_Collected data_
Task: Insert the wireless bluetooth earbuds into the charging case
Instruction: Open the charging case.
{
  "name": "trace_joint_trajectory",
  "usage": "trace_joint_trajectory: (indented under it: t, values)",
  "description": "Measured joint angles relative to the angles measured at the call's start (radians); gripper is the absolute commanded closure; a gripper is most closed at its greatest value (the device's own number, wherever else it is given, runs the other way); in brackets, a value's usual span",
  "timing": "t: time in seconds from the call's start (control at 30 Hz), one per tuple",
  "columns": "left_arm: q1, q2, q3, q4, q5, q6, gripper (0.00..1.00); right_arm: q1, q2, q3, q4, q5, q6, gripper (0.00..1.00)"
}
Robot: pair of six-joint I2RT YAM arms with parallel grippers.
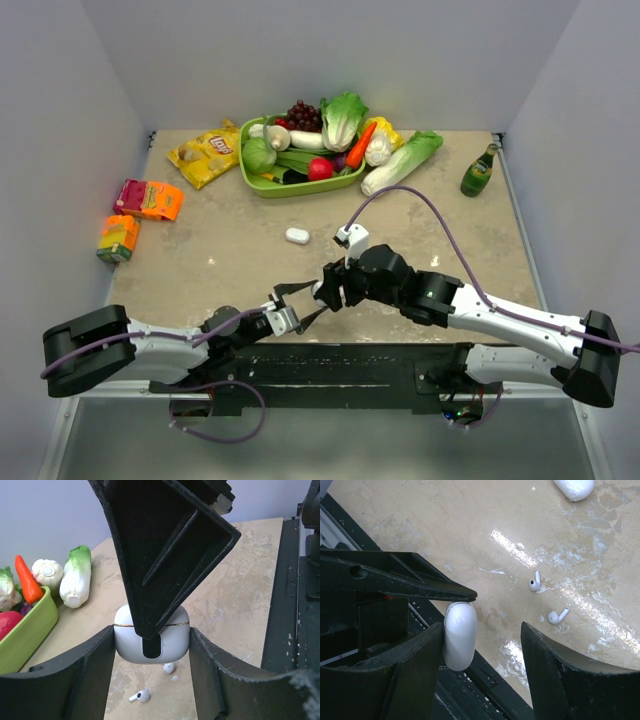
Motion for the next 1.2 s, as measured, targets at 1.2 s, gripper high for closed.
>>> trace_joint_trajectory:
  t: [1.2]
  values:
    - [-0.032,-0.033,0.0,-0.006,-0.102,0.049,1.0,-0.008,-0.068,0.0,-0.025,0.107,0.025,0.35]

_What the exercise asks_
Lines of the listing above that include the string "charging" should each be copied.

_Output for this task_
Task: Insert the wireless bluetooth earbuds into the charging case
Instruction: Open the charging case.

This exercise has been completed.